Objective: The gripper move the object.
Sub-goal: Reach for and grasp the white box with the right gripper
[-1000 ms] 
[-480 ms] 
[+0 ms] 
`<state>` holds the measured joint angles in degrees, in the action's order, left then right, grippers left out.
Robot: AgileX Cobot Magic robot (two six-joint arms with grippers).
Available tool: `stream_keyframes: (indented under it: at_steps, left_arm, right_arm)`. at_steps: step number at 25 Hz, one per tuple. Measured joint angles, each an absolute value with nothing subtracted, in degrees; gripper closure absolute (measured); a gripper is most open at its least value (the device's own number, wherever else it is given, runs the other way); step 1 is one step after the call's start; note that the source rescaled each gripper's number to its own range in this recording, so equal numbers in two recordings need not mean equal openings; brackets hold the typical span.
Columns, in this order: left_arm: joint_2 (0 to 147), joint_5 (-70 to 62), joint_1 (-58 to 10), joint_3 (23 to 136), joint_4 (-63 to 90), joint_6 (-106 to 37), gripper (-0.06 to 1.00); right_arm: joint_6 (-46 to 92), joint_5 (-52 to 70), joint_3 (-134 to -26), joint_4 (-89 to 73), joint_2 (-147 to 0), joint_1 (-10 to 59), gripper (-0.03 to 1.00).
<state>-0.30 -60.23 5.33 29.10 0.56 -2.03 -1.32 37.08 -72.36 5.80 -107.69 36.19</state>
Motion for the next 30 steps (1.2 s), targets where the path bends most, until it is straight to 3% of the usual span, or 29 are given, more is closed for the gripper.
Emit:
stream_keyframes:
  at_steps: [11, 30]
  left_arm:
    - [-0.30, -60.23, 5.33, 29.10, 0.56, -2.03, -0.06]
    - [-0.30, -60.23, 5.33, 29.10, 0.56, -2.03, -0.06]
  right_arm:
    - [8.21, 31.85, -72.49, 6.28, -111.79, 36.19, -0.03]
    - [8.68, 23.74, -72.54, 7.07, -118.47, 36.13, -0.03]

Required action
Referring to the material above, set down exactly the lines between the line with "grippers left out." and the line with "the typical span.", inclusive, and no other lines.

Task output
`<state>` holds the measured joint angles in degrees, in the action's order, left then right, grippers left out.
Robot: AgileX Cobot Magic robot (two six-joint arms with grippers).
Available tool: `stream_keyframes: (indented under it: at_steps, left_arm, right_arm)`. at_steps: step number at 25 Hz, one per tuple. Measured joint angles, each an absolute value with nothing subtracted, in degrees; gripper closure absolute (measured); a gripper is most open at its least value (the device's own number, wherever else it is given, runs the other way); step 1 is one step after the call's start; note that the source rescaled each gripper's number to its own range in this recording, so equal numbers in two recordings need not mean equal openings; brackets hold the typical span.

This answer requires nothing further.